Day 4, Saturday - Jodhpur
Its time for you to visit yet another desert kingdom, Jodhpur,
where you arrive at 08.00hrs. You can spend the morning at Mehrangarh
Fort that towers over the city like an eagle’s eye and then
come downhill to lunch at Umaid Bhawan Palace, the largest art-deco
residence in the world and now home to the head of the royal family,
museum and luxury hotel. Departure, after unwinding and relaxing
at the palace, is at 15.30 hrs.
The 500 year old history of Jodhpur, the bastion of
the valiant Rathore Rajputs, bristles with conflicts and sieges,
with battles and savage skirmishes, so it is difficult to believe
that they found the time to not only build the impossibly invincible
looking Mehrangarh Fort, but also its lavish and delicately embellished
palaces. Within the Fort, reached by a steep path with huge guarding
at its turns and places at angles, to prevent elephants from storming
them, are a large number of apartments where the maharajas retainers
now serve as guides. Within, the apartments are painted and gilded
and have windows and balconies to allow them an uninterrupted view
of the desert around it, now peopled with homes. The vintage battle
arms of the royal past are well presented – swords and daggers
and spears and matchlock guns; a battle tent seized from Emperor
Jehangir; howdahs and chariots and carriages; cribs and beds; the
royal, octagonal throne; musical instruments, large drums, even
a collection of turbans.
From the ramparts of the fort, where the cannons are
still mounted, the sweeping view also takes in a huge palace located
on top of another lower hill. This is Umaid Bhavan, the palace the
Maharajas set out to build as a famine relief project, but also
ambitiously as the World’s largest private residence. It was
intended to and did rival the Presidential palace coming up then
in Delhi. Build by a British Architect; while the planning has incorporated
the elements of the Rajput lifestyle (large county yards, for example,
or a zenana wing), there is a formal western sense of symmetry and
restrained sense of ornamentation.

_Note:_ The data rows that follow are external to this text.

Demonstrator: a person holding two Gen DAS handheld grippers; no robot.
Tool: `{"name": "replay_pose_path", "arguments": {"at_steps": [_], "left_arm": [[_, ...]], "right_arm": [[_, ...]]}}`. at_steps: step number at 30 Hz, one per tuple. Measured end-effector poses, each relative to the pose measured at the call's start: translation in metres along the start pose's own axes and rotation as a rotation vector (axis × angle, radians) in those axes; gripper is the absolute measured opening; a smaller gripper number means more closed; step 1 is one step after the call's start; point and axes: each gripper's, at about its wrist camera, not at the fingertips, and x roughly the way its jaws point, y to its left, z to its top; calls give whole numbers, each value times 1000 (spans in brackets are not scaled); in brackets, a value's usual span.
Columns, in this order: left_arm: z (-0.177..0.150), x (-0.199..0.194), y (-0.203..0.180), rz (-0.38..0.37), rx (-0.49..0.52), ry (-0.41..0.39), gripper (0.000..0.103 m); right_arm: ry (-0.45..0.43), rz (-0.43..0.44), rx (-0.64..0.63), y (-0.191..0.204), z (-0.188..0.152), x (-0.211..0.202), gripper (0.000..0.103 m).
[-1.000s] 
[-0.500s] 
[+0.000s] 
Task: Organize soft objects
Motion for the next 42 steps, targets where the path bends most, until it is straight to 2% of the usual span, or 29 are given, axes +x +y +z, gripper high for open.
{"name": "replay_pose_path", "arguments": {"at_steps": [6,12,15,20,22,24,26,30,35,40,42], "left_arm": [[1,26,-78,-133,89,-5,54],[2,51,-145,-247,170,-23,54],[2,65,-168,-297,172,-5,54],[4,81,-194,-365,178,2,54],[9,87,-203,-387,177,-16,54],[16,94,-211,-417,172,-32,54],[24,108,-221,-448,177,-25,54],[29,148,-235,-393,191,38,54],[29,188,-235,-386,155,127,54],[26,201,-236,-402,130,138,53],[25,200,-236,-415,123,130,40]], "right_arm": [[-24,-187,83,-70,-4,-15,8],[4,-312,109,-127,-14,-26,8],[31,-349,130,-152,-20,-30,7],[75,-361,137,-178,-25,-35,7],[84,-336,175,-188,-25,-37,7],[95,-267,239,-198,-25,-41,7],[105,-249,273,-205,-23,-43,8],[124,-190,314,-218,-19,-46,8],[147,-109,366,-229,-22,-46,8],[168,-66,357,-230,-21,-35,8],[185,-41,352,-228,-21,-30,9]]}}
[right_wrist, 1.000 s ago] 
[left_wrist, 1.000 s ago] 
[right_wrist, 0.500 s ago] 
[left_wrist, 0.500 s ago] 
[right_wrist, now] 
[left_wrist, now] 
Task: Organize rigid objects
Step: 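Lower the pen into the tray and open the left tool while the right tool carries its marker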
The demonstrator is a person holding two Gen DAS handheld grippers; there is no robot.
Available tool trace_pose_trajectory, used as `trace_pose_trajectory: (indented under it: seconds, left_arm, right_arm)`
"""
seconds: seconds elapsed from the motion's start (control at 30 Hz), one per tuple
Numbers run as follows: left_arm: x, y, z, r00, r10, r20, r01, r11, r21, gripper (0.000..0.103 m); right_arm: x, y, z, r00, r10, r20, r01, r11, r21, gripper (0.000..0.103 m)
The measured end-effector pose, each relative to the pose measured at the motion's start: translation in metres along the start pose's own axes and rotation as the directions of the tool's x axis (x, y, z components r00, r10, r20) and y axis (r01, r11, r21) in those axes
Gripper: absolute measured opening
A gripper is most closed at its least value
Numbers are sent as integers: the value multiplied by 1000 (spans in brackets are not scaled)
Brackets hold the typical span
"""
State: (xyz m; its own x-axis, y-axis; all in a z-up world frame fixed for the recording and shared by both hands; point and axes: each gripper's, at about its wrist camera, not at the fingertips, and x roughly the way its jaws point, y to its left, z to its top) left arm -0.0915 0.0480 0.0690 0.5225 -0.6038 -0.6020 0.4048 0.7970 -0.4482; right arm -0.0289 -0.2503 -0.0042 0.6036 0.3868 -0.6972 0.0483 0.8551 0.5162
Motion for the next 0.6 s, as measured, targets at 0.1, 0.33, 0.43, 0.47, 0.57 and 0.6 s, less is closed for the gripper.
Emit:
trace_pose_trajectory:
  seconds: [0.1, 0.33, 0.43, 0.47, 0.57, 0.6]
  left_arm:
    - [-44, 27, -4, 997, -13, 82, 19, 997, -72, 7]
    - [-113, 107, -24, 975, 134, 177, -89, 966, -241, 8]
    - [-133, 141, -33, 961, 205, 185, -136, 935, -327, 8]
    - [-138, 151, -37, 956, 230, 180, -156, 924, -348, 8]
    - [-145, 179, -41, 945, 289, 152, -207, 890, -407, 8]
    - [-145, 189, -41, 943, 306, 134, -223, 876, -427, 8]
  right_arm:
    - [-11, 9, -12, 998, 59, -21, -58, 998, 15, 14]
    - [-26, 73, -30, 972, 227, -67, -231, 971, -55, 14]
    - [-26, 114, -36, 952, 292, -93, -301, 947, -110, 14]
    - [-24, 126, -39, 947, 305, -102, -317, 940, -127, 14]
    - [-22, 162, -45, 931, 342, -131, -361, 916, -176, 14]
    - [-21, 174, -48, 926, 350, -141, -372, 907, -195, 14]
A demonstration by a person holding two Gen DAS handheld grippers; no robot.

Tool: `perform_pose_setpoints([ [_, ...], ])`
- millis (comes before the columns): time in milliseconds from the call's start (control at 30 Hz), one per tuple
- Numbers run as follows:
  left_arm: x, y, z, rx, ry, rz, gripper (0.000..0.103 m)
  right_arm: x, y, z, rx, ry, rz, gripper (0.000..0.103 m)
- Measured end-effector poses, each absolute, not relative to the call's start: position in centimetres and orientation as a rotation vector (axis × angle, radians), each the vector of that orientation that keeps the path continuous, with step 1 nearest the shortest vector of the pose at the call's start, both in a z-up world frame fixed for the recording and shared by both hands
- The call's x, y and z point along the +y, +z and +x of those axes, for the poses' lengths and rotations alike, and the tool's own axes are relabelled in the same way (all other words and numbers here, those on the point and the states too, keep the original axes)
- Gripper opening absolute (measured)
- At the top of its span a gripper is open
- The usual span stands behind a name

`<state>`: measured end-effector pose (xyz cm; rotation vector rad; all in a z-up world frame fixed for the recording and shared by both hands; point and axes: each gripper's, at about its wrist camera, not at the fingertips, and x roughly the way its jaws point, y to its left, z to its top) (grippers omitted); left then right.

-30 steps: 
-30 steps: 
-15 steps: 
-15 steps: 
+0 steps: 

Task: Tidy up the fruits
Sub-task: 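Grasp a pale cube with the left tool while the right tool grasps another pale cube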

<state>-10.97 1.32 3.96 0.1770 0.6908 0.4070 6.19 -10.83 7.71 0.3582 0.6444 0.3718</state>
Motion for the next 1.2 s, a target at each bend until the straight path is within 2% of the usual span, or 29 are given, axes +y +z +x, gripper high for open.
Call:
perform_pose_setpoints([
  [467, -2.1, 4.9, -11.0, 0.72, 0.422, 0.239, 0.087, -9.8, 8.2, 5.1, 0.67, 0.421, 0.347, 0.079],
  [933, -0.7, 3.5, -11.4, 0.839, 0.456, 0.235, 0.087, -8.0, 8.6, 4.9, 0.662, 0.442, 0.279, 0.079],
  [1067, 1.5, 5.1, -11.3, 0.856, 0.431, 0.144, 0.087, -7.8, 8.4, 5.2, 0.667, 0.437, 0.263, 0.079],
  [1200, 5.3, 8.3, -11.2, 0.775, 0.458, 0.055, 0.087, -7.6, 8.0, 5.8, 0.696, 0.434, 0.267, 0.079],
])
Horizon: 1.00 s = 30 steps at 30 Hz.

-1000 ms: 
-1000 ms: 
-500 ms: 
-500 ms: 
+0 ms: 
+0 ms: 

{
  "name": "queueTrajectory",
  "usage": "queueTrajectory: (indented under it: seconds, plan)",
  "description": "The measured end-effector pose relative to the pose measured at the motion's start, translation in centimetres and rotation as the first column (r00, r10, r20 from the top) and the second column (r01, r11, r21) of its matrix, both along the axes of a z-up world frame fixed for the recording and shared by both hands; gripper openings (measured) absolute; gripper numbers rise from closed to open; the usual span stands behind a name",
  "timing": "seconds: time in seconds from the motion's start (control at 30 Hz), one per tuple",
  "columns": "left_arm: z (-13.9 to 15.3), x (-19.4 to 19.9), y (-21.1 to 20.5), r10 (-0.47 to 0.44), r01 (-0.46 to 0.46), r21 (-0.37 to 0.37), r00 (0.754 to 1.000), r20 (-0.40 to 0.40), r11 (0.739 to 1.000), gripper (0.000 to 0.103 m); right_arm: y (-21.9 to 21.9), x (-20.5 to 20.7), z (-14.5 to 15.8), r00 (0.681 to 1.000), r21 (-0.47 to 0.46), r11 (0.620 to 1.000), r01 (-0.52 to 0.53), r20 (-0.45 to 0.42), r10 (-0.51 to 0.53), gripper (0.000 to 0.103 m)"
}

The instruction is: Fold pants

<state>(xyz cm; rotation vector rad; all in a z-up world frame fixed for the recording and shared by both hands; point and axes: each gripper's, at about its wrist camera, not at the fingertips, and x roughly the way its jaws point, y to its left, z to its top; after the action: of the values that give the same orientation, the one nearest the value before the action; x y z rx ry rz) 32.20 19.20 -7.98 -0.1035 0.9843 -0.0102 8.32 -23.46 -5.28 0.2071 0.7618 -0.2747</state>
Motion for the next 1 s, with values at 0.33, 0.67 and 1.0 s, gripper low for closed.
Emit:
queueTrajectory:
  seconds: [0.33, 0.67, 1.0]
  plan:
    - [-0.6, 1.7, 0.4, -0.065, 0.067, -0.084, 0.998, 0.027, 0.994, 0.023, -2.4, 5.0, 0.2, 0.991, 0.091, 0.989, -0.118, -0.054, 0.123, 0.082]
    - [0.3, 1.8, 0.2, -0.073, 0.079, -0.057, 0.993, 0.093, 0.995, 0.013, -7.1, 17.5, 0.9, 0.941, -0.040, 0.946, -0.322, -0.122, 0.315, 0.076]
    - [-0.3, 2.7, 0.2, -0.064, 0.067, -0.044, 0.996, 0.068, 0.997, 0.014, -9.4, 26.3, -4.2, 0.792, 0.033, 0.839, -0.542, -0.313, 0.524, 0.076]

Only in the royal suites does
exuberance take over, since a Polish artist, then traveling in India,
was given the permission to create huge paintings to suit the art-deco
theme of the architecture and furniture in the palace. The grounds
of the palace are huge and towards the back, there is a bougainvillea
garden, perhaps the only of its kind in the world, and at the end,
a Baradari, a pillared pavilion where the maharajas held Mehfils,
entertainment courts. Within the palace the courtrooms are more
formal, while the ballrooms resounded, till recently, with the sounds
of revelry, now captured in the whispered conversations of tourists.